(Records from a data collection)
_ _ _
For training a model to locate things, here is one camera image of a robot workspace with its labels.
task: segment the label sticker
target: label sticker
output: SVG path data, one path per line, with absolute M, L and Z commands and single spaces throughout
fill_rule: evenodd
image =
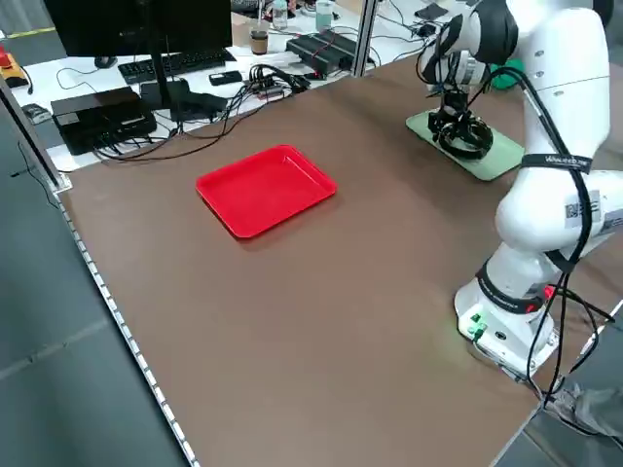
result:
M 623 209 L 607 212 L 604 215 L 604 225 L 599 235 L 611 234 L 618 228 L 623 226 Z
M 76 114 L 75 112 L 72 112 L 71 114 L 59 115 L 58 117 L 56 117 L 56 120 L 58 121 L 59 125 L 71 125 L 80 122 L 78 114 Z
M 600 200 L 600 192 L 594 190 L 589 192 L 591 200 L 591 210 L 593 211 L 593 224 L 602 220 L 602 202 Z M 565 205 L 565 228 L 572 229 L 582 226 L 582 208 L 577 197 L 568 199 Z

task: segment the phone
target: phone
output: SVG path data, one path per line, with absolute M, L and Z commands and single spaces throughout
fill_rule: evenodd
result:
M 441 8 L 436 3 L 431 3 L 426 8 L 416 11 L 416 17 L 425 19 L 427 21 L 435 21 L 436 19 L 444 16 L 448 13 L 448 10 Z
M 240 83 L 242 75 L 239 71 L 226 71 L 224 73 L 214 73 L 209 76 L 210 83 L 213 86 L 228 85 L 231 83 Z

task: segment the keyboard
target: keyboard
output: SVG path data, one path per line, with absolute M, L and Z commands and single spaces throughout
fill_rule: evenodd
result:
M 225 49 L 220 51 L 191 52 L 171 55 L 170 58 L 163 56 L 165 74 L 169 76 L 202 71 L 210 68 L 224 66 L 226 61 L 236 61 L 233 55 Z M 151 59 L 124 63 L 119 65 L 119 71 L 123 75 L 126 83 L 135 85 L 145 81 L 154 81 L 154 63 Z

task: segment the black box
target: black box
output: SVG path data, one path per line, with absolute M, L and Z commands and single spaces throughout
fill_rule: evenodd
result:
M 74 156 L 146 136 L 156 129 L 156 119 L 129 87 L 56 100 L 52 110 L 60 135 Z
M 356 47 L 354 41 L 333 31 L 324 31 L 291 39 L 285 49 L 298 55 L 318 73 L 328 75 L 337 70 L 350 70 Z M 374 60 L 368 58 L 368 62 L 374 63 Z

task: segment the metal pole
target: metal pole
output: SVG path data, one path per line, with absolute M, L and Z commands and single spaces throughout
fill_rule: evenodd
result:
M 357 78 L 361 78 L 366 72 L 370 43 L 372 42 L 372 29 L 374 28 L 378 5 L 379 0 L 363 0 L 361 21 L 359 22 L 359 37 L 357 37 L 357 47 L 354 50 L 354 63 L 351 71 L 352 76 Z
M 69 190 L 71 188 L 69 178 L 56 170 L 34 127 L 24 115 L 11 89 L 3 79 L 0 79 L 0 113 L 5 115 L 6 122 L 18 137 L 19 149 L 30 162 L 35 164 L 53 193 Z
_ _ _
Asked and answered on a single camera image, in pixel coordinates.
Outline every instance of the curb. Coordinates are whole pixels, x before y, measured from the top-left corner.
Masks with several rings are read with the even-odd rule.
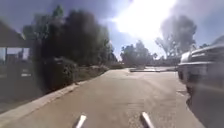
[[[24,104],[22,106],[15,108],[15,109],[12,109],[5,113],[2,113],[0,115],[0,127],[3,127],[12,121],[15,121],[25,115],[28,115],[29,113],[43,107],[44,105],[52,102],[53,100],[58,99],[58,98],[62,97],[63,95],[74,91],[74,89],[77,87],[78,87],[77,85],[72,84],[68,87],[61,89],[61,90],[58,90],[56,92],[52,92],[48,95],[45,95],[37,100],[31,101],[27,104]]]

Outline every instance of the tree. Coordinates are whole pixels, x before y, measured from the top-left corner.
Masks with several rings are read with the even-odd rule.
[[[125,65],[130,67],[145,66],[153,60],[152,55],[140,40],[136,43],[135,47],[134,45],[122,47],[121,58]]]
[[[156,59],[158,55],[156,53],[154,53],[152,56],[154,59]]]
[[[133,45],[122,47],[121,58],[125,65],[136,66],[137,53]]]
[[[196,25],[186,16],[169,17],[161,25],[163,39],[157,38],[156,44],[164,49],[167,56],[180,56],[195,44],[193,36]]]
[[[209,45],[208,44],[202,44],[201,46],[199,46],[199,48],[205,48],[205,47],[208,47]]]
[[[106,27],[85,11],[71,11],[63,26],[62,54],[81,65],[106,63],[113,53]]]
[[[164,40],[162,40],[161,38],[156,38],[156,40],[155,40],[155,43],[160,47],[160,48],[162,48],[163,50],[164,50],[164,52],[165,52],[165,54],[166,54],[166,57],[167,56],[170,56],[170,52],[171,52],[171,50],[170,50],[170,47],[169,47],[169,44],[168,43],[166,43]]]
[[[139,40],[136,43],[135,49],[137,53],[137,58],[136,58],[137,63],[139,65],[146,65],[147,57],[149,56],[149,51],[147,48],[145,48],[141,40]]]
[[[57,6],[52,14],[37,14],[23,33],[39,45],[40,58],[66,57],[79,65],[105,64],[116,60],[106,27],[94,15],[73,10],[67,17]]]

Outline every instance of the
_ _ _
§ **TASK ITEM**: Every line in the data above that includes the word "measured" should be copied.

§ **YOUR RESPONSE**:
Outline every instance of the curb. Coordinates are whole pixels, x before y, measured from the top-left corner.
Outline every instance of the tree. Coordinates are whole pixels, x before y, measured from the top-left corner.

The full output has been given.